Magnet company cofounder sues safety commission
The man behind a desktop magnet toy is launching a lawsuit against federal consumer safety regulators.
The accountability watchdog group Cause of Action is representing Craig Zucker, co-founder of the company that sold Buckyballs, in a case against the Consumer Product Safety Commission (CPSC).
Zucker says that the safety commission went beyond its authority by trying to hold him liable for a recall of the magnets, which the CPSC maintains could be harmful to children.
“For too long I have been a target of the CPSC and I am no longer willing to just take it,” Zucker said in a statement. “Despite over zealous regulators targeting me in the first place for speaking out, I am now taking legal action to defend myself against the CPSC’s egregious attempt at rewriting our cherished laws of limited liability.”
{mosads}Last year, the safety commission filed a lawsuit against the company that makes Buckyballs to get it to recall the toy, at an estimated cost of $57 million. In May, it named Zucker in the suit.
“The Commission has committed an unprecedented act by attempting to hold an individual entrepreneur liable for a recall that CPSC is seeking against a company that it forced out of business,” Cause of Action Executive Director Dan Epstein added in a statement. “The CPSC’s actions against Mr. Zucker are a very real threat to the liberty of every small business owner nationwide.”
The CPSC has said children sometimes eat the Buckyball magnets and then, while in their stomachs, they become attracted to each other and can rip through internal organs, causing serious injuries.
“Too many children have suffered serious injuries from the ingestion of high powered magnets,” CPSC spokesman Scott Wolfson said in a statement. “Through enforcement, education, and rulemaking, CPSC is working to keep children safe and reduce their exposure to this hazard — a hazard that doctors have described as a gunshot wound to the gut with no sign of entry or exit.”

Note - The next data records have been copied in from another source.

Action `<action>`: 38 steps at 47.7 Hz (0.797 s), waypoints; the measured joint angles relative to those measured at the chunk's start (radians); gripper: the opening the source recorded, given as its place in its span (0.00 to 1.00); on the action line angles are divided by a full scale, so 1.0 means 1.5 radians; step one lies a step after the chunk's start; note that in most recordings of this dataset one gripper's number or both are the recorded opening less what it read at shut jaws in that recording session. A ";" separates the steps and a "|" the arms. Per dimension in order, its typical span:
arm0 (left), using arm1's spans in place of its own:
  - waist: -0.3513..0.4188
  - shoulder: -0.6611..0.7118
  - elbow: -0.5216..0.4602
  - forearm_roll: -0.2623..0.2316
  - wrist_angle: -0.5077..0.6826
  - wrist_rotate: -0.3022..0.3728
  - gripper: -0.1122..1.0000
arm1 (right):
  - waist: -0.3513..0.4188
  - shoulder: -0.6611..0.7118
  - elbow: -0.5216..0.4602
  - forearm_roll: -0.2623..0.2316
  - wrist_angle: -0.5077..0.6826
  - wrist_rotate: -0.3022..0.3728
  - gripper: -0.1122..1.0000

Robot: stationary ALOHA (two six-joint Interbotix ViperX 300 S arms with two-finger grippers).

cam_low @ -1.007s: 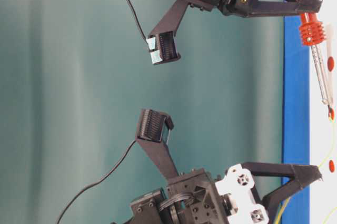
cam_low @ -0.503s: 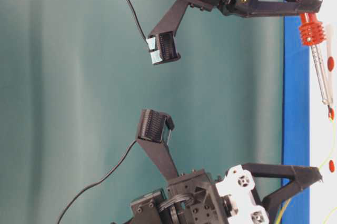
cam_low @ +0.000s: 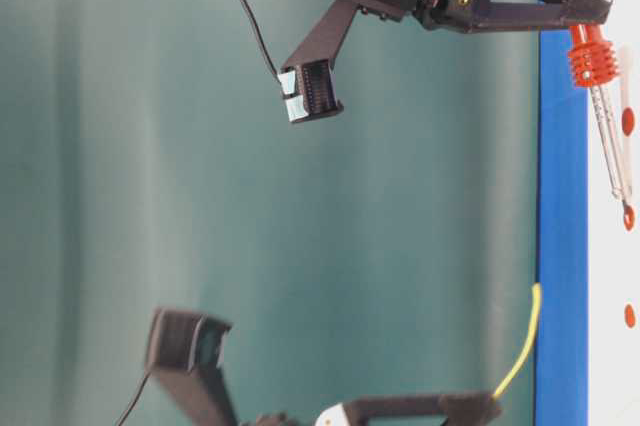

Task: Touch the tip of the soldering iron to the tip of the solder at the mark.

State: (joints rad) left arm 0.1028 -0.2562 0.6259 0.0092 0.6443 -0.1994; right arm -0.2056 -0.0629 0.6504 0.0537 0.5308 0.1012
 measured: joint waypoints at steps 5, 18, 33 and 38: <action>-0.001 -0.013 0.006 0.000 -0.005 0.000 0.12 | 0.000 0.000 0.000 -0.001 0.000 0.000 0.16; 0.000 -0.013 0.006 0.000 -0.007 0.000 0.12 | 0.000 -0.046 0.018 -0.006 0.001 0.001 0.16; -0.001 -0.013 0.006 0.001 -0.007 0.000 0.12 | -0.003 -0.176 0.111 -0.013 0.003 0.042 0.16; 0.000 -0.013 0.006 0.000 -0.007 0.001 0.12 | -0.003 -0.213 0.139 -0.024 0.018 0.065 0.16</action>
State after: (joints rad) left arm 0.1028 -0.2761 0.6351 0.0092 0.6335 -0.1979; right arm -0.2102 -0.3820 0.8590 0.0184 0.5584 0.1994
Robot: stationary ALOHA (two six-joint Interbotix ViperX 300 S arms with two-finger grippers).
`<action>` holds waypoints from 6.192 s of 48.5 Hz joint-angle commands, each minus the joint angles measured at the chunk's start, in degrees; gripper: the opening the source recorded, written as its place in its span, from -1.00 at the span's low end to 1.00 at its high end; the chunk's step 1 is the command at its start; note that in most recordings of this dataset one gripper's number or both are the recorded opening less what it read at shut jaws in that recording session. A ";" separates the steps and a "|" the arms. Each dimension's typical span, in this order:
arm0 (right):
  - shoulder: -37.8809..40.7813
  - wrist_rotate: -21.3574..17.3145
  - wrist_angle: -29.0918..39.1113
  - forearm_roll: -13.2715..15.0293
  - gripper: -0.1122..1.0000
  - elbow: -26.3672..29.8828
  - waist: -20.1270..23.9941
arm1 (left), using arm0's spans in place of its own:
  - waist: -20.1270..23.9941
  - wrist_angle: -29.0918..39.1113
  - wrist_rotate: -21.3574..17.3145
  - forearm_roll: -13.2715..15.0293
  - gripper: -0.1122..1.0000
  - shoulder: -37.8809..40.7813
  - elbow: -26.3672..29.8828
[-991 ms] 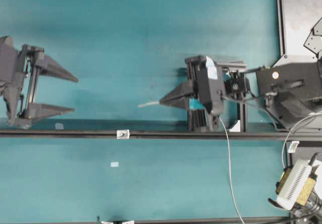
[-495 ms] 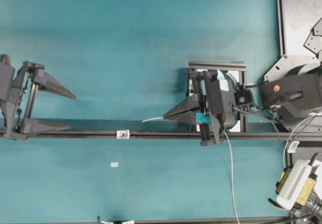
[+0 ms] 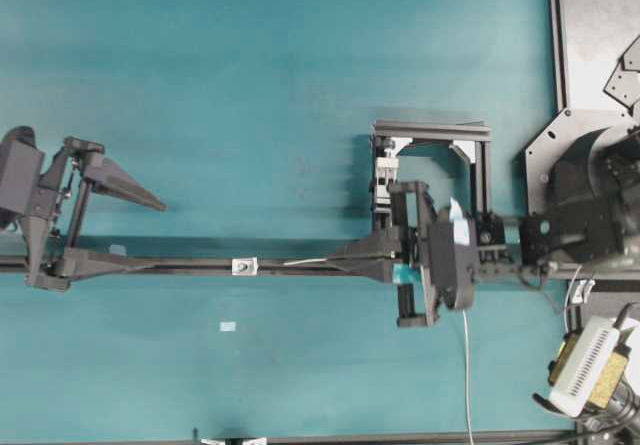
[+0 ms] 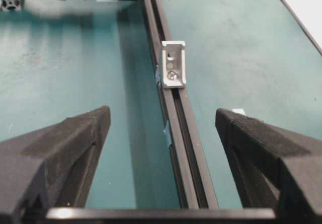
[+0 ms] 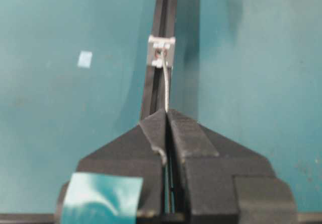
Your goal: Insert the wire into the hole on the right side and pull it with the left arm.
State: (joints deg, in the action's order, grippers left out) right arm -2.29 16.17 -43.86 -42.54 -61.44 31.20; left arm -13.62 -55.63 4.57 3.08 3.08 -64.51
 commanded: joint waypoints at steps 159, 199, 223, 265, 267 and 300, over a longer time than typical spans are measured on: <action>17.40 2.02 -17.05 -8.35 -0.75 8.44 5.27 | -1.14 -9.32 -0.35 0.00 0.51 13.01 8.70; 20.13 2.55 -17.05 -8.09 -0.75 11.51 3.43 | -1.49 -8.96 -0.53 0.00 0.51 13.01 9.05; 22.06 2.90 -17.05 -6.77 -0.75 14.24 1.93 | -1.58 -7.91 -0.62 -0.09 0.51 13.10 9.58; 22.59 3.08 -16.88 -5.62 -0.75 16.17 0.88 | -1.58 -3.08 0.00 0.00 0.51 13.10 11.34; 22.59 3.08 -16.88 -5.62 -0.75 16.17 0.79 | -1.58 -2.90 0.26 -0.09 0.51 13.10 11.43; 22.76 3.08 -16.79 -5.62 -0.75 16.26 0.62 | -1.49 4.39 5.54 0.00 0.50 13.10 15.73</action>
State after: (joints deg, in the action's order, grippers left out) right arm 21.09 19.16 -60.38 -48.34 -45.88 31.99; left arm -15.03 -51.15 9.93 2.99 16.88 -49.92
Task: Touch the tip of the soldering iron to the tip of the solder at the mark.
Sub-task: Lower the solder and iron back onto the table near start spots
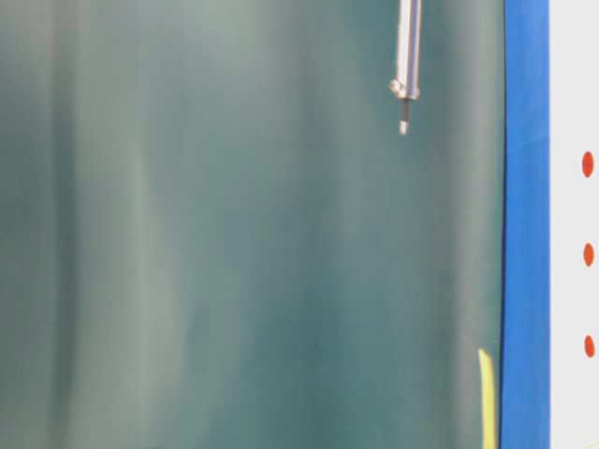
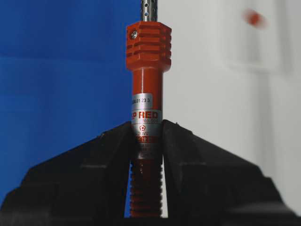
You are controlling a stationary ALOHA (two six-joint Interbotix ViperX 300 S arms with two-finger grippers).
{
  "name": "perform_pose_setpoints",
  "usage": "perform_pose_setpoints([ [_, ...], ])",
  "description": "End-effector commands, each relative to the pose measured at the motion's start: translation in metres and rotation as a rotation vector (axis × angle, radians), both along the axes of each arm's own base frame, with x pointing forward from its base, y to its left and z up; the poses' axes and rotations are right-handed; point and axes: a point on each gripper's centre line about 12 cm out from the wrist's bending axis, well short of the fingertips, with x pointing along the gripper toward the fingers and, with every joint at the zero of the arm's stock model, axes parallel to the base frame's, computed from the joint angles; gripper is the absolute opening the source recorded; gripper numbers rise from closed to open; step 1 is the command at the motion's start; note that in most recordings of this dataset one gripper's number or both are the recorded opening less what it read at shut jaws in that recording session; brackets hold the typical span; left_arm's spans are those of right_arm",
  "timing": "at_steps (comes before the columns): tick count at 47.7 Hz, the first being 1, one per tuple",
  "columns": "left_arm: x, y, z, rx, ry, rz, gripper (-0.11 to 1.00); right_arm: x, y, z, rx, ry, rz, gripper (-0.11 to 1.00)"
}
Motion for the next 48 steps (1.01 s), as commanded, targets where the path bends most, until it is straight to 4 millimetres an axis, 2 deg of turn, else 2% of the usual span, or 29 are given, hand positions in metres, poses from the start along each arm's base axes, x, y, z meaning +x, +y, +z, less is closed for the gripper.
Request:
perform_pose_setpoints([
  [1,-0.004,-0.024,0.005,-0.031,-0.057,-0.068,0.01,0.006,0.020,0.004,0.027,-0.028,0.069,0.07],
  [8,-0.008,-0.054,-0.015,-0.057,-0.089,-0.155,0.01,0.016,0.046,-0.016,0.064,0.024,0.132,0.07],
  [11,-0.008,-0.060,-0.026,-0.061,-0.097,-0.173,0.01,0.021,0.053,-0.027,0.071,0.044,0.143,0.07],
  [21,-0.001,-0.078,-0.079,-0.051,-0.051,-0.217,0.01,0.044,0.080,-0.074,0.079,0.106,0.192,0.07],
  [29,0.010,-0.092,-0.107,-0.033,0.000,-0.239,0.01,0.061,0.097,-0.107,0.102,0.144,0.194,0.07],
  [38,0.015,-0.098,-0.119,-0.013,0.026,-0.257,0.01,0.070,0.104,-0.132,0.118,0.215,0.157,0.07],
  [48,0.012,-0.097,-0.120,-0.007,0.045,-0.257,0.01,0.071,0.105,-0.134,0.131,0.232,0.137,0.07],
])
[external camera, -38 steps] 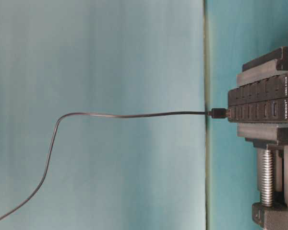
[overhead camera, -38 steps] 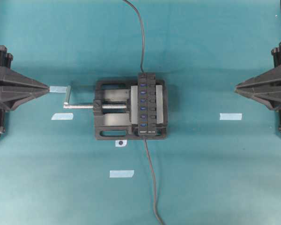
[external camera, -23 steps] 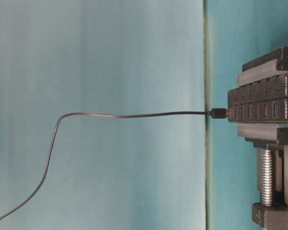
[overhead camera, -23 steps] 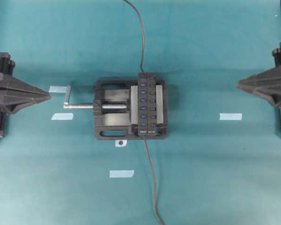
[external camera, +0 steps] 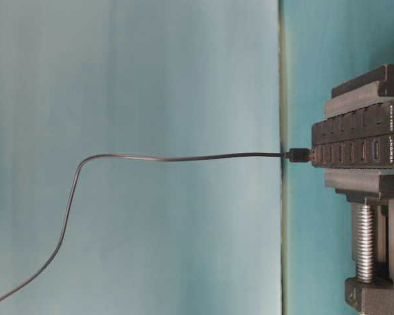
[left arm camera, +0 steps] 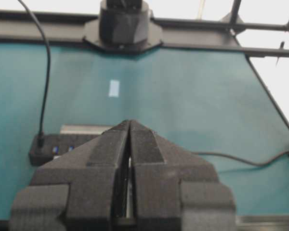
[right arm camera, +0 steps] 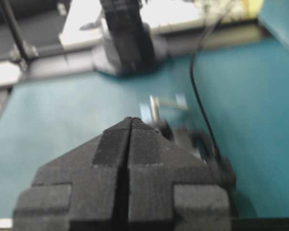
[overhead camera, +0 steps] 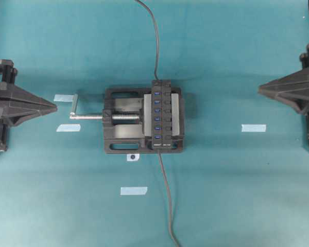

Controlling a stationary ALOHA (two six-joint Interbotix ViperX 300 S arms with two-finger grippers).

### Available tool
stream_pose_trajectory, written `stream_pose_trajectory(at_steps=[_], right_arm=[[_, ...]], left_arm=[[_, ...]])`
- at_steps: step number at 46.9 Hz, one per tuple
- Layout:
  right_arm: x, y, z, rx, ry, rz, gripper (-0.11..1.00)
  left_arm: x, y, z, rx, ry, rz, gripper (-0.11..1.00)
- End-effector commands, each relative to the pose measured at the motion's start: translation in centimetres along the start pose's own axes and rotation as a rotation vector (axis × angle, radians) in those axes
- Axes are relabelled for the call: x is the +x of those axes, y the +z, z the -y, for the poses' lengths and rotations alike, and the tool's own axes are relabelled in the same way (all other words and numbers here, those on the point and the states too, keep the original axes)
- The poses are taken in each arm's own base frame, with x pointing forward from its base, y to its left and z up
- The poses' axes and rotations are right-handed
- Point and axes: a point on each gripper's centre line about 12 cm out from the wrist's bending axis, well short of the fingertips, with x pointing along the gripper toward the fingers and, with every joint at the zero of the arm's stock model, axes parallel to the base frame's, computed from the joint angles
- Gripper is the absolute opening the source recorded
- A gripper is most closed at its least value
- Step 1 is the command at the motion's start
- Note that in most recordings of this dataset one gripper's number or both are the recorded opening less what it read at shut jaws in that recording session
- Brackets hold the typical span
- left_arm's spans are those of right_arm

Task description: Insert the USB into the front port of the fixed hub.

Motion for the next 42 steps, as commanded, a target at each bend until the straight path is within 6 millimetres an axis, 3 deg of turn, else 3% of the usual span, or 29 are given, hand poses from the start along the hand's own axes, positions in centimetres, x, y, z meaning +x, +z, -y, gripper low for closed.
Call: stream_pose_trajectory(at_steps=[1, 23, 42], right_arm=[[1.1, 0.5, 0.2, 0.016, -0.021, -0.055, -0.05], [5.5, -0.8, 1.8, 0.009, -0.104, -0.244, -0.05], [8.1, -0.9, 2.8, -0.014, -0.141, -0.33, -0.05]], left_arm=[[0.2, 1.2, 0.0, 0.006, 0.002, 0.014, 0.0], [0.4, 1.0, -0.1, 0.023, 0.008, -0.063, 0.0], [0.4, 0.9, -0.1, 0.023, 0.008, -0.073, 0.0]])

He added that the commission “continues to stand behind” its lawsuit.
In addition to the lawsuit unveiled this week, Cause of Action is also filing a Freedom of Information Act request to release details about the decision to personally name Zucker in its legal case.
Last month, Zucker launched a campaign to raise funds for his legal battle by selling new products.
— This story was updated at 2:28 p.m. with the CPSC spokesman’s comment and at 10:00 a.m. on Nov. 14 to clarify Craig Zucker’s role in selling Buckyballs.